■ **Exercise objective**:
Each line of the material below with the word "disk" is to be reported.

■ **Data records**:
###
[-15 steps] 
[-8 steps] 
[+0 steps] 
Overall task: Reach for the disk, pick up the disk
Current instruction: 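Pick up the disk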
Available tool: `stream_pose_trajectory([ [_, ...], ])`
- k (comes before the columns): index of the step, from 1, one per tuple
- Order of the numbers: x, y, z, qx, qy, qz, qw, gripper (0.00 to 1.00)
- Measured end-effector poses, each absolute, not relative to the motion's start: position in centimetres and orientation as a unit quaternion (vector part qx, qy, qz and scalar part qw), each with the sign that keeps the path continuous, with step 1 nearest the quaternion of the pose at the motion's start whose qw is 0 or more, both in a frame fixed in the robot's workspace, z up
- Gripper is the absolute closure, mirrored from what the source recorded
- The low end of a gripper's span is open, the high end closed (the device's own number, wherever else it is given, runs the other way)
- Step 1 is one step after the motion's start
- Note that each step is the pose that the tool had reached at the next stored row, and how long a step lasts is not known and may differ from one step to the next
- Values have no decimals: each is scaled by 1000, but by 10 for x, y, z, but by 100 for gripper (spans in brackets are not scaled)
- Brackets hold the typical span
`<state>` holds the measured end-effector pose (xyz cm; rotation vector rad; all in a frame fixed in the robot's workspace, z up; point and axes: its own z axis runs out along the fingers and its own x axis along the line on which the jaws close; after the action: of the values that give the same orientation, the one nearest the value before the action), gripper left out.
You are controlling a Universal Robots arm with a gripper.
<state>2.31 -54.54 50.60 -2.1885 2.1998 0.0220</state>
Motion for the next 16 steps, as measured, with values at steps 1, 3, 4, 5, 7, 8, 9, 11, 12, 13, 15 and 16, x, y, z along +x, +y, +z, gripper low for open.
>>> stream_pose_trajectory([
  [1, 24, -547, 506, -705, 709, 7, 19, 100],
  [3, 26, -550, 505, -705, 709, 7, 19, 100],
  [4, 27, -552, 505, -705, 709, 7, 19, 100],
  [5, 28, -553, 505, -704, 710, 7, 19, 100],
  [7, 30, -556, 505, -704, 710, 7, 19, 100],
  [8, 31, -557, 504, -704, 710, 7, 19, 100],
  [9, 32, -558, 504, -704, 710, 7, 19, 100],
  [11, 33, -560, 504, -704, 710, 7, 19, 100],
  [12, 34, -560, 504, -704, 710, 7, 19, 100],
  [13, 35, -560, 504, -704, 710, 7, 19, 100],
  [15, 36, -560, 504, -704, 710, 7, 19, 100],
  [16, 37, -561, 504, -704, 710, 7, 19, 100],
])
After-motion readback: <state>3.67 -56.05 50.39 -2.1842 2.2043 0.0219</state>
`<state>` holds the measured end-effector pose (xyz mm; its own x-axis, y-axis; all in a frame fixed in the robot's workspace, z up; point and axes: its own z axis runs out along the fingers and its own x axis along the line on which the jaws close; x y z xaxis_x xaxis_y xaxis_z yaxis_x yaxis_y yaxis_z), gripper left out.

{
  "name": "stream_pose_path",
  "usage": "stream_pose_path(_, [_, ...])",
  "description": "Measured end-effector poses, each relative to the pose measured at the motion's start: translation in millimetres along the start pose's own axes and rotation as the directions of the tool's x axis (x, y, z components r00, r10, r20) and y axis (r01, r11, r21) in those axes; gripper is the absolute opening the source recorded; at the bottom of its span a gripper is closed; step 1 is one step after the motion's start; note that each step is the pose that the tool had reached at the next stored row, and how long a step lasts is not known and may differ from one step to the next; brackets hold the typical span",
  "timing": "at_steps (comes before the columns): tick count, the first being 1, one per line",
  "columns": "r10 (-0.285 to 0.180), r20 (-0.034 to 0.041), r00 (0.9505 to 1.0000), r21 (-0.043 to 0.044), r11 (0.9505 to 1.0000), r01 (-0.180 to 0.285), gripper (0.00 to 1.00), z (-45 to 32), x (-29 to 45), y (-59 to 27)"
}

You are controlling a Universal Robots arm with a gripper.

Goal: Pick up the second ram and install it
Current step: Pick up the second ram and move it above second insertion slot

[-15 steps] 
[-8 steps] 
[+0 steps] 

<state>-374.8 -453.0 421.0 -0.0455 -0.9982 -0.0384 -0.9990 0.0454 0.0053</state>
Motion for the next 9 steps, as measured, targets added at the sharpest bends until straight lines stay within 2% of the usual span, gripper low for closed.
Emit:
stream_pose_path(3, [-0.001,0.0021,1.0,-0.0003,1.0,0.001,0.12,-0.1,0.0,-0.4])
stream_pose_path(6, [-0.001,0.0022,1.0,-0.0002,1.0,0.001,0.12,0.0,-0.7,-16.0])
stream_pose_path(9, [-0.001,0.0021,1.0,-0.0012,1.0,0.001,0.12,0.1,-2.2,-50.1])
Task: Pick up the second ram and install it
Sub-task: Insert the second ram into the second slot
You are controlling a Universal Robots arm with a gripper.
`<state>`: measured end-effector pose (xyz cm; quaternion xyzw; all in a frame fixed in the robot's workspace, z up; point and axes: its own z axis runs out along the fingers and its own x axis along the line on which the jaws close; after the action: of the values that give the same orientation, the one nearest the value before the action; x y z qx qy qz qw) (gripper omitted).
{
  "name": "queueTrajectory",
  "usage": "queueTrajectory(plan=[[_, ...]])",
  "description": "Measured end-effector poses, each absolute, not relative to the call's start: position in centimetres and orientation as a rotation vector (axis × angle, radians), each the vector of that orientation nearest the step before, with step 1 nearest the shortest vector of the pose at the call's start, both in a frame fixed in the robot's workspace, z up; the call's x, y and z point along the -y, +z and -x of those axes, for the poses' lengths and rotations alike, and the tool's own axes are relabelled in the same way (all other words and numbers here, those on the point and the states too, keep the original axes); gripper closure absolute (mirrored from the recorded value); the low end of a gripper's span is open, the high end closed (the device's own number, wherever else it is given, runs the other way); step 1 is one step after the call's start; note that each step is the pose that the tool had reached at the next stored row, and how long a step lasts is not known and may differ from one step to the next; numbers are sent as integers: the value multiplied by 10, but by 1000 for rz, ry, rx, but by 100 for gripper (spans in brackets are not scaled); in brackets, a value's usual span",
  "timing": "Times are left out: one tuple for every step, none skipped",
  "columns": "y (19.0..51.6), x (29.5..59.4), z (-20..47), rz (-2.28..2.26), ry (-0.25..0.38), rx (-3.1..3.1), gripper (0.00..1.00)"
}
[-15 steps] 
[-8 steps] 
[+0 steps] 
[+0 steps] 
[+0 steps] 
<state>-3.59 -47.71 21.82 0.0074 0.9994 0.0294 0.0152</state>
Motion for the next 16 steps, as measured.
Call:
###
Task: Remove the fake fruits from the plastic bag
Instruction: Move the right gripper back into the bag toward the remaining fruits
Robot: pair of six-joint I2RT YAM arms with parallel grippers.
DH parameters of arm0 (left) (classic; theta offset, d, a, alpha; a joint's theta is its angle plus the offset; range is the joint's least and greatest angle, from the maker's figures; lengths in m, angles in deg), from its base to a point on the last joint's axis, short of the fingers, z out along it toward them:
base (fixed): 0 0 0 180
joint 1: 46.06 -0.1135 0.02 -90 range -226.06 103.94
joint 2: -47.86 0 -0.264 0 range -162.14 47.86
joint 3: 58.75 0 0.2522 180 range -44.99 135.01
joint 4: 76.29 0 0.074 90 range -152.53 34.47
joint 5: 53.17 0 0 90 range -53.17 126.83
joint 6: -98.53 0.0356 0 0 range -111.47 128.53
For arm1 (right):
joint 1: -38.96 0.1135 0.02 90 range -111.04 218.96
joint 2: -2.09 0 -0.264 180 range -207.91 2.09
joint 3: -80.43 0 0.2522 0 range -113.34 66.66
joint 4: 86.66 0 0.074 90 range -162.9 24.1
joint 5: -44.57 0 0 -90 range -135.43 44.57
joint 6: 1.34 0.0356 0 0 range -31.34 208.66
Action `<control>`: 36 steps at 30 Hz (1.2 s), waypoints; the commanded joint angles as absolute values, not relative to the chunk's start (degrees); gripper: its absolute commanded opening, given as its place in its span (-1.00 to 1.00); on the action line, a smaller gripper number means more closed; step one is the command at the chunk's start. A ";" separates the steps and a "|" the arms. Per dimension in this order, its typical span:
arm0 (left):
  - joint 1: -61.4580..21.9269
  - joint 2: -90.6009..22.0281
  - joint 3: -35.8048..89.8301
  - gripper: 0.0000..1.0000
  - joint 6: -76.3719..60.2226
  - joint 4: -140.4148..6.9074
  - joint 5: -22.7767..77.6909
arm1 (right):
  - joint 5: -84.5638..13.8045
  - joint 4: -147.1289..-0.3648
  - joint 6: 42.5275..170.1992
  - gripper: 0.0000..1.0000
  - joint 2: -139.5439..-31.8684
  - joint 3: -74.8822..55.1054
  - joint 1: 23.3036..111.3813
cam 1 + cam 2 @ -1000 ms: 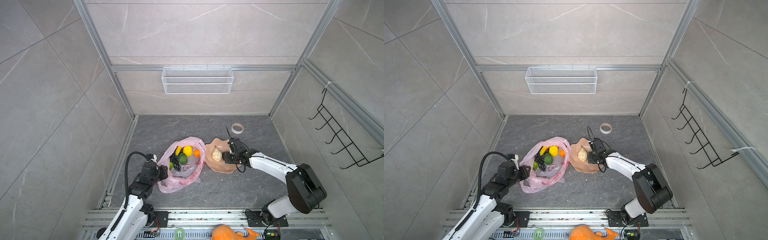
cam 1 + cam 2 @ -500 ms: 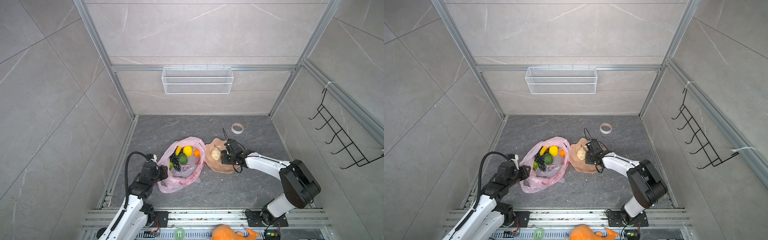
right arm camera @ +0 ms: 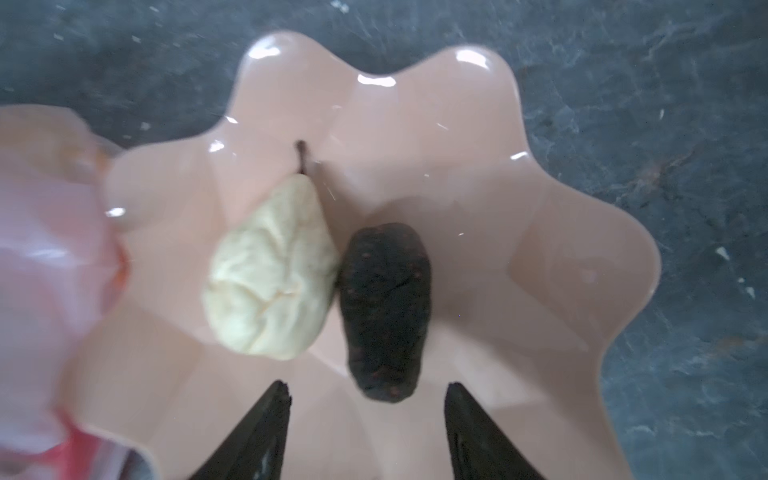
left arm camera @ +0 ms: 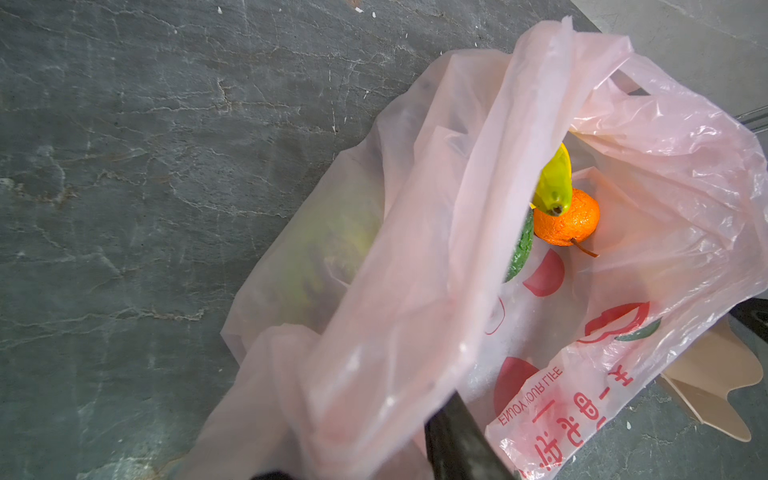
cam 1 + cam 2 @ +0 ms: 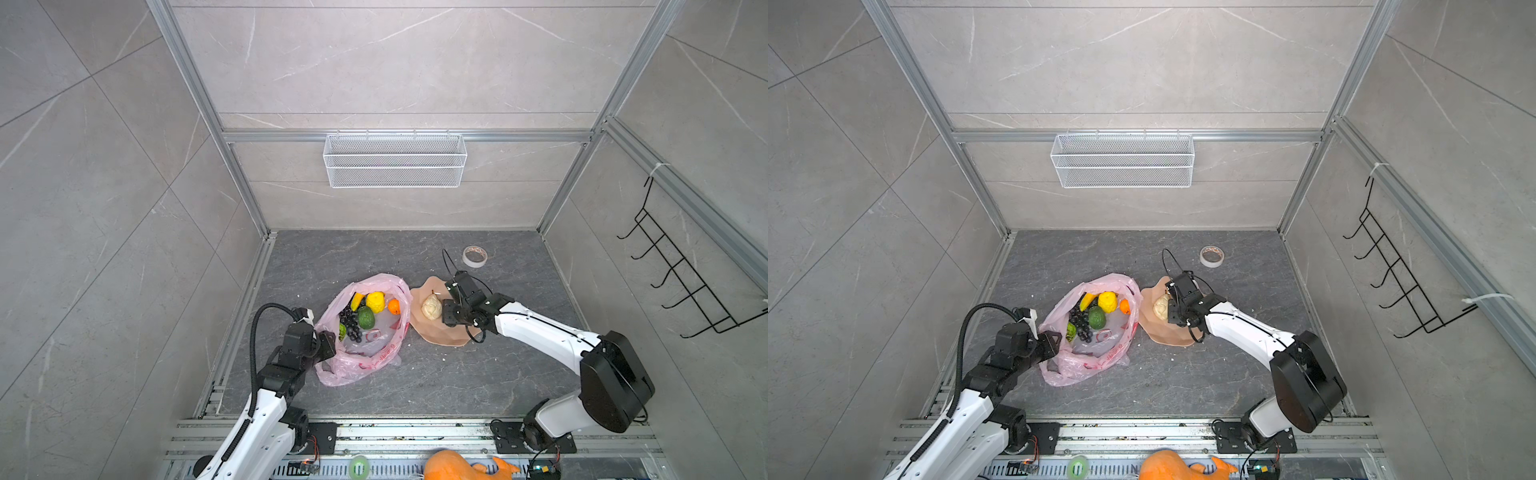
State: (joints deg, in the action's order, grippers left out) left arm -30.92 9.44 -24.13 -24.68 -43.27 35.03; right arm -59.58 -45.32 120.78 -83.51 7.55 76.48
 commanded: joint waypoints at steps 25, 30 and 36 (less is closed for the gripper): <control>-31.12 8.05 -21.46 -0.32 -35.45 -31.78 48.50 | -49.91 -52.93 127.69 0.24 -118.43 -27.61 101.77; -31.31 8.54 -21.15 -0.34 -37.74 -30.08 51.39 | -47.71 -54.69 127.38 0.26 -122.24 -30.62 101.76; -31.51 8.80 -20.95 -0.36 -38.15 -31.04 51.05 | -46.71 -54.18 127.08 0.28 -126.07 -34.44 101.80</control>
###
■ **Response for this exercise**:
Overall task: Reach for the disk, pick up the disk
Current instruction: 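Pick up the disk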

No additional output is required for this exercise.